RE: Last Call: <draft-ietf-6man-rfc1981bis-04.txt> (Path MTU Discovery for IP version 6) to Internet Standard

["Templin, Fred L" <Fred.L.Templin@boeing.com>]

Hi Ole and Joe,

Also not to be lost in this discussion is the potential for spoofed ICMP messages
that would report a size that is either too large or too small.

Thanks - Fred

> -----Original Message-----
> From: ipv6 [mailto:ipv6-bounces@ietf.org] On Behalf Of otroan@employees.org
> Sent: Tuesday, February 07, 2017 12:07 PM
> To: Joe Touch <touch@isi.edu>
> Cc: 6man WG <ipv6@ietf.org>; ietf@ietf.org; draft-ietf-6man-rfc1981bis@ietf.org; tsv-area@ietf.org; Eggert, Lars
> <lars@netapp.com>; 6man-chairs@ietf.org
> Subject: Re: Last Call: <draft-ietf-6man-rfc1981bis-04.txt> (Path MTU Discovery for IP version 6) to Internet Standard
> 
> Joe,
> 
> [...]
> 
> >>> If by "supports" you mean "doesn't work", then yes.
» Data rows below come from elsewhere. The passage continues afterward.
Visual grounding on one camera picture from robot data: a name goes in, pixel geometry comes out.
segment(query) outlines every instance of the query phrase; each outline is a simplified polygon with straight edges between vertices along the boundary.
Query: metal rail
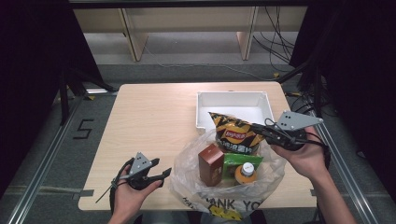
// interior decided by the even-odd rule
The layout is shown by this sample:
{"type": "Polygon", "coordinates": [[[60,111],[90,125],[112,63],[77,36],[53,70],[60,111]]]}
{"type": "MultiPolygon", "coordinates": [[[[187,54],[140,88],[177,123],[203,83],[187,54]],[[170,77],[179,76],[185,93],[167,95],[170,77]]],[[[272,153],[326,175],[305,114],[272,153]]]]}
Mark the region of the metal rail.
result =
{"type": "Polygon", "coordinates": [[[30,182],[29,186],[26,188],[26,191],[21,196],[20,200],[18,201],[17,205],[15,206],[11,216],[8,219],[7,223],[23,223],[25,220],[32,204],[35,200],[35,196],[40,190],[40,186],[43,183],[47,173],[52,165],[53,160],[55,159],[59,148],[64,140],[64,135],[67,132],[71,121],[82,102],[83,97],[75,98],[75,102],[71,107],[71,113],[68,120],[61,126],[56,133],[54,139],[52,140],[49,149],[44,156],[43,160],[41,161],[39,167],[37,168],[35,175],[30,182]]]}
{"type": "Polygon", "coordinates": [[[34,6],[71,8],[337,6],[335,0],[36,0],[34,6]]]}
{"type": "MultiPolygon", "coordinates": [[[[305,98],[305,100],[310,104],[313,103],[311,99],[305,98]]],[[[314,111],[311,111],[310,113],[312,116],[316,116],[314,111]]],[[[345,184],[346,190],[348,191],[350,198],[352,199],[359,214],[361,215],[362,221],[367,224],[379,223],[369,202],[364,196],[361,188],[353,177],[353,174],[350,172],[347,163],[345,162],[343,156],[338,150],[337,145],[332,140],[332,137],[330,136],[325,124],[321,123],[317,125],[316,128],[322,140],[330,147],[330,151],[332,153],[332,161],[335,165],[335,168],[341,176],[341,179],[345,184]]]]}

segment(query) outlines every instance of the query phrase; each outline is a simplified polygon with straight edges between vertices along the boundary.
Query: gray floor
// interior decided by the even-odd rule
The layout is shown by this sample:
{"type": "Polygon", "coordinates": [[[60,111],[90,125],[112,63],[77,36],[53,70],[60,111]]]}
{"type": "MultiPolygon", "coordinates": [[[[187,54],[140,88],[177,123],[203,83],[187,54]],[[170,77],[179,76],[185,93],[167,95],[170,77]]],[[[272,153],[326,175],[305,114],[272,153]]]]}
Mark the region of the gray floor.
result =
{"type": "MultiPolygon", "coordinates": [[[[272,37],[270,33],[264,35],[268,38],[272,37]]],[[[296,35],[296,33],[284,34],[290,42],[294,41],[296,35]]],[[[260,34],[255,36],[263,41],[260,34]]],[[[270,79],[273,73],[278,72],[276,68],[291,69],[271,56],[255,41],[252,43],[249,60],[242,61],[235,33],[151,34],[139,63],[132,62],[123,34],[87,34],[86,38],[105,81],[114,86],[134,82],[200,80],[197,79],[200,76],[196,74],[197,71],[202,73],[202,80],[206,78],[212,78],[212,81],[223,78],[238,81],[270,79]],[[187,64],[196,64],[197,67],[188,67],[187,64]]],[[[297,81],[298,77],[284,83],[284,91],[296,91],[297,81]]],[[[96,96],[94,100],[86,99],[80,103],[24,223],[106,223],[109,219],[108,212],[80,211],[78,194],[84,186],[99,144],[98,139],[106,127],[115,99],[115,95],[102,95],[96,96]],[[92,128],[92,132],[90,138],[76,140],[75,137],[81,134],[76,130],[82,119],[93,119],[84,124],[85,128],[92,128]]],[[[290,105],[295,100],[294,97],[288,97],[290,105]]],[[[294,109],[301,104],[302,102],[298,101],[294,109]]],[[[326,127],[369,202],[378,223],[396,223],[393,221],[396,220],[394,201],[388,196],[368,162],[356,156],[355,152],[358,148],[342,119],[336,117],[336,111],[331,105],[326,106],[324,112],[326,127]]],[[[34,177],[35,171],[50,147],[51,140],[59,129],[60,115],[60,104],[56,99],[48,122],[0,202],[0,223],[7,223],[24,190],[34,177]]],[[[363,223],[364,218],[361,218],[360,210],[351,199],[334,163],[331,164],[331,174],[353,214],[359,223],[363,223]]],[[[304,223],[312,219],[314,209],[265,209],[264,214],[268,223],[304,223]]]]}

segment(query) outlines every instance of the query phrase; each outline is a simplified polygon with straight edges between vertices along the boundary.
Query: white tray
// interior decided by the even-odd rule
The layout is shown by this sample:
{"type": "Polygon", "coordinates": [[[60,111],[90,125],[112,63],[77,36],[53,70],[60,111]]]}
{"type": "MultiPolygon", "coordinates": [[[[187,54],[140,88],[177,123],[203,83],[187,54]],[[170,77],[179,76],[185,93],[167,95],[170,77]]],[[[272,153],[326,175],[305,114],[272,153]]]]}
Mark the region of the white tray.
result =
{"type": "Polygon", "coordinates": [[[199,91],[196,107],[199,134],[216,128],[208,112],[231,115],[251,123],[274,120],[265,91],[199,91]]]}

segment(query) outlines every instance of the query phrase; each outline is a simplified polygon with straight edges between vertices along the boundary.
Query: potato chips bag
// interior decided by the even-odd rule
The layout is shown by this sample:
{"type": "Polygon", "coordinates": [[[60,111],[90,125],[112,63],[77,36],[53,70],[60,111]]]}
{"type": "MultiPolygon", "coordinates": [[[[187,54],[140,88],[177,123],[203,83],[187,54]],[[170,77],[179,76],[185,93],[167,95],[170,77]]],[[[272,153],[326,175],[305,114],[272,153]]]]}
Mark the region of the potato chips bag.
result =
{"type": "Polygon", "coordinates": [[[264,136],[250,130],[250,123],[242,119],[209,112],[216,125],[216,141],[219,147],[233,153],[254,155],[264,136]]]}

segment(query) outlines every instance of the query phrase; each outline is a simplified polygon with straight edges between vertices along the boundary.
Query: human hand
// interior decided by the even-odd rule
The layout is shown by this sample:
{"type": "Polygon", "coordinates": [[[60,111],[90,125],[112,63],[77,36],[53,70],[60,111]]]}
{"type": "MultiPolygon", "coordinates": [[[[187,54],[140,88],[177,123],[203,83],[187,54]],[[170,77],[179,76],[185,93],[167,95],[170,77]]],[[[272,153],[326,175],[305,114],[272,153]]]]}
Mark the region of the human hand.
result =
{"type": "MultiPolygon", "coordinates": [[[[318,135],[313,127],[305,128],[307,133],[318,135]]],[[[307,139],[319,141],[314,135],[307,134],[307,139]]],[[[290,162],[291,166],[299,173],[309,179],[328,173],[323,156],[323,148],[314,144],[305,144],[296,151],[288,151],[283,147],[271,145],[273,151],[290,162]]]]}
{"type": "MultiPolygon", "coordinates": [[[[121,175],[126,175],[130,167],[131,165],[127,165],[121,175]]],[[[125,179],[120,180],[115,193],[114,213],[108,223],[125,223],[131,219],[139,211],[143,201],[145,201],[149,194],[157,189],[161,183],[161,180],[157,180],[148,185],[145,189],[136,190],[131,188],[126,183],[125,179]]]]}
That's why we now
> >>> have PLPMTUD.
> >>>
> >> PLMTUD is unfortunately not a (complete) replacement of PMTUD.
> >
> > PLMTUD is a directive to protocols above the IP layer; it isn't a single protocol, so it wouldn't replace anything.
> >
> >>
> >>>> Looking just at our specifications, we cannot state that PLMTUD can replace PMTUD. Take RFC2473 (IPv6 tunnelling) for
> example.
> >>>>
> >>> See draft-ietf-intarea-tunnels, esp. v03 Section 5.5.2
> >>>
> >>> (yes, that doc has expired while we're preparing the 04 update, which
> >>> should be issued shortly)
> >>>
> >> Is this the paragraph you are referring to?
> >>
> >>    PLPMTUD requires a separate,
> >>    direct control channel from the egress to the ingress that provides
> >>    positive feedback; the direct channel is not blocked by policy
> >>    filters and the positive feedback ensures fail-safe operation if
> >>    feedback messages are lost [RFC4821].
> >>
> > That is nowhere near section 5.5.2.
> 
> No, but it was unfortunately all that was written about how to use PLMTUD for tunnels.
> 
> > 5.5.2 indicates places where RFC2473 has errors, esp. in how it interprets the MTU of the tunnel as being defined by the MTU of the
> path within the tunnel, rather than by the tunnel egress reassembly limit.
> >
> >> I'm very much in favour of working on better ways of doing Path MTU discovery.
> >> A blanket statement of "use "PLMTUD" seems very premature though.
> >>
> > The point is that this document fails to indicate the current state of PMTUD. It correctly notes that:
> >    An extension to Path MTU Discovery defined in this document can be
> >    found in [
> > RFC4821
> > ].  It defines a method for Packetization Layer Path
> >    MTU Discovery (PLPMTUD) designed for use over paths where delivery of
> >    ICMP messages to a host is not assured.
> >
> >
> >
> > IMO, it fails to note that this case - where ICMP messages are assured along a path - is effectively a unicorn except within systems
> maintained by a single entity.
> >
> >> RFC1981 has 70 citations:
> >>
> >> http://www.arkko.com/tools/allstats/citations-rfc1981.html
> >>
> >>
> >> Could you expand on your view of how this pertains to advancing RFC1981?
> >>
> > It's called last call input. My input is that this document needs to be more realistic in noting that, for all intents, ICMP-based MTU
> discovery isn't viable and that other methods need to be *expected*, not just that they're available.
> 
> Right, but if you are correct that ICMP-based MTU discovery is not viable then this document should not be advanced.
> At the same time for many protocols we have nothing else. An operator can break any protocol if that's their policy. And that's the
> breakage we're talking about here, not any issues with the protocol specification.
> 
> There is a philosophical aspect of this. (Which I'm not the best person to represent as I skipped my University studies in philosophy
> and used the student loan to buy a motorcycle... (and only read the art of motorcycle maintenance years later) )
> This is a tussle. The IETF specifies protocols under the assumption that operators treat those protocols largely as specified. The 5-10%
> failure of PMTUD messages may be caused by misconfiguration, misunderstanding or mis-intent... Many of our protocols are suffering
> from the same fate. Should the IETF adjust all its protocols to be as middlebox friendly as possible? You can make this argument about
> IPv6 fragments, any packet with IPv6 extension headers, IPv4 fragments. Or anything but TCP port 443/80 and UDP port 53 for that
> matter. Are we as the IETF going to continue standardising protocols to work as best as they possible can, ignoring protocol abuse, or
> are we going to bend over and do whatever it takes to make it work for those 5-10% who've actively broken the protocol? What about
> the 90-90% where the protocols work as expected?
> 
> Best regards,
> Ole
>